Cambuslang St Bride's
- Full name: Cambuslang St Bride's Football Club
- Nickname: the Saints
- Founded: 1889
- Dissolved: 1893
- Ground: Westburn Park
- Hon. Secretary: R. Morgan
- Match Secretary: Hugh Gallacher
| Home colours |

= Cambuslang St Bride's F.C. =

Association football club in Scotland

Cambuslang St Bride's Football Club was an association football club from Cambuslang, Lanarkshire.

==History==

The club was founded in 1889 by Glaswegian workers from Douglas, Lanarkshire, after predecessor Irish diaspora club Cambuslang Hibernian had been expelled from the Scottish Football Association for financial shenanigans. It played at the same Westburn Park ground as the Hibernians and took its name from the local Roman Catholic parish which had been founded in 1878.

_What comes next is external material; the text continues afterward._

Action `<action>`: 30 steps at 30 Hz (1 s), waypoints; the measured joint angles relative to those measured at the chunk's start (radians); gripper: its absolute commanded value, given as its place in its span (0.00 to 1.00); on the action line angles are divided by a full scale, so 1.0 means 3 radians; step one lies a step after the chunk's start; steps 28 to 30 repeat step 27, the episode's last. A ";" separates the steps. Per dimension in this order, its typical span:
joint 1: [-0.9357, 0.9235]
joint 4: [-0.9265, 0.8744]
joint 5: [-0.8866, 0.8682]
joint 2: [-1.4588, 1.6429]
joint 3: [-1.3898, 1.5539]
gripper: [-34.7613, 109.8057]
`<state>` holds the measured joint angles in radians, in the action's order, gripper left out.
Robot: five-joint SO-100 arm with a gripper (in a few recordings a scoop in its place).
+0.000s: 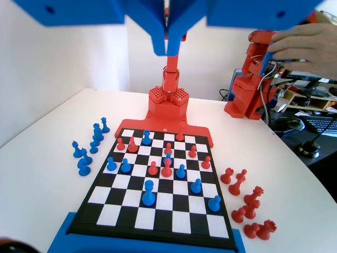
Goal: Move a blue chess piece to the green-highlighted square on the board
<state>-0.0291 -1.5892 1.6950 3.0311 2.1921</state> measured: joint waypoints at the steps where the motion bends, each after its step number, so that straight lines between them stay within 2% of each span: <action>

The club was admitted to both the Scottish Football Association and the Glasgow Football Association in August 1889. The difficulties it had in the shadow of the much bigger Cambuslang F.C. were shown by the club losing its first match 8–1 at Whifflet Shamrock. Facing an inevitable defeat at home to Airdrieonians in the first round of the 1889–90 Scottish Cup, St Bride's "scratched on the field" and played a friendly instead, which the visitors won 7–1.

A week later the Saints scratched to Northern in the 1889–90 Glasgow Cup. It was the sole entry to the competition, as it left the Glasgow FA in August 1890. It kept its Scottish FA membership open to enter the 1890–91 Scottish Cup, and was drawn to play comparative minnows Rutherglen. However, again, St Bride's scratched, again played out a friendly, and again suffered a six-goal drubbing, this time 6–0.

The club had more success playing Junior ťsides, such as beating Millburn Athletic 5–0 but by November 1890 was struggling to form an XI, only seven players turning up for consecutive games against Glasgow East End (albeit with four replacements St Bride's still won 2–0) and against the Clyde F.C. reserve side.

The Saints somehow kept going to 1891–92, but scratched a third time in the Scottish Cup, this time to Carrington in the first qualifying round, After three successive withdrawals, the Scottish FA could not let the Saints remain as members, and the club does not seem to have played after a 2–1 win against the short-lived Linfield side of Anniesland in February 1892. Cambuslang Hibernian reformed as a Junior level club at around the same time.

==Colours==

The club played in green.

==Ground==

The club played at Westburn Park, also known as Roslea Park.